Just before leaving North Carolina for Europe, I taught at a young writers' camp. One of the lessons I gave was about travel writing. "Is it possible," my little blurb went, "to travel without leaving home?" I suppose I had the Norihide show on my mind, but on July 22nd in Amsterdam, that challenge arose again. The appropriate question, though, is not whether it's possible, but whether it's necessary. The world keeps visiting all over me.

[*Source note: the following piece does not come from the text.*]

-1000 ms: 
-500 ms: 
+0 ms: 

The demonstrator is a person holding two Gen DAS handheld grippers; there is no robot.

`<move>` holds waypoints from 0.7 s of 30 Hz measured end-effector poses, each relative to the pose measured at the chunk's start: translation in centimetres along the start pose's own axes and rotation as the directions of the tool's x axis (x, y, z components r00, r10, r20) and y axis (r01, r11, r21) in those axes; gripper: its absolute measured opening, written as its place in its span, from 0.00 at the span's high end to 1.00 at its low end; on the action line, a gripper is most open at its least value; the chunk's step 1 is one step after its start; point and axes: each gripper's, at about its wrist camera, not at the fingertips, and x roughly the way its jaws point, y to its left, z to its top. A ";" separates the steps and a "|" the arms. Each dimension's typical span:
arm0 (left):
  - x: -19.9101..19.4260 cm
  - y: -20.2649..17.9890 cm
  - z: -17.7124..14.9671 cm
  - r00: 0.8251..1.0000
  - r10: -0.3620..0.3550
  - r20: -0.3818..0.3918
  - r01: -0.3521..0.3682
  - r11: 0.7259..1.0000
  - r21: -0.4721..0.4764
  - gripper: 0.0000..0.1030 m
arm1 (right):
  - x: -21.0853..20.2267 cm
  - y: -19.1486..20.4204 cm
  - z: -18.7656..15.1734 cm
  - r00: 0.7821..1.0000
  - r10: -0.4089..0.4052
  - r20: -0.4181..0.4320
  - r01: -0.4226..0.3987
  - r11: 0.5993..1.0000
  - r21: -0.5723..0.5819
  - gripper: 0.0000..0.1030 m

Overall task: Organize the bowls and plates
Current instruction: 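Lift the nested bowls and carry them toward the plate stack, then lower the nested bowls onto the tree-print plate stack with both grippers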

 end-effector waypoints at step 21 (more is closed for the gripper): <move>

On my way to the Rijksmuseum -- the vast national treasury of Dutch painting -- I stopped in a little Indonesian joint for takeout food. There are many such restaurants in Amsterdam; the Dutch once subjugated parts of Indonesia, and among the few benefits of such an occupation is the concomitant emigration of good food (which, frankly, the gastronomically challenged Dutch need). I'd passed many places to eat rijstaffel in Amsterdam; and for the first time, I saw how many Indonesian words, like kantor ('office') and rokok ('cigarette'), actually originate in Dutch. I'd been to Indonesia two years earlier; and strolling now down the wide, clean boulevards of Amsterdam's museum district, carrying my corn fritters and tempeh goreng, I had trouble making the connection between this tidy, tiny nation and the vast, chaotic, sultry archipelago it used to occupy. Perhaps it fit that the takeout food was bad and I threw half of it away.
I crossed the big grass concourse that anchors the district, and then walked the promenade that runs under the museum and takes you to the entrance. As I passed beneath, I came upon a quartet of musicians playing distinctly nonwestern music. I saw that they were arrayed in elaborate Asian silk finery, and between songs that featured their 'throat singing', which looks as strange as it sounds, their representative told us that they were from Mongolia. You could buy their CDs there under the Rijksmuseum. The woman listening next to me was carrying an Eagle Creek backpack identical to mine, and it turned out that she too was American. We listened to the Mongolians play for a few minutes. Then we went our separate ways.
There it was again: two Americans, marked by their travel gear, digesting Indonesian food, watching Mongolians throat-sing under the Rijksmuseum in Amsterdam. Cultural borders that no longer need crossing. Travel to the Netherlands, and Java and Mongolia will meet you there. Drive to Carrboro, NC, and a Japanese Shinto priest will lead your thrift-store meditation. Art is leaking; music is spreading; language is bleeding. There's a café in Amsterdam called 'Get A Life!' (I think it's a marijuana bar, actually) and a boutique named 'Housewives on Fire'. A popular fruit juicebox is called 'Cool Best'. Now that we all understand each other, we may finally have begun to stop making sense.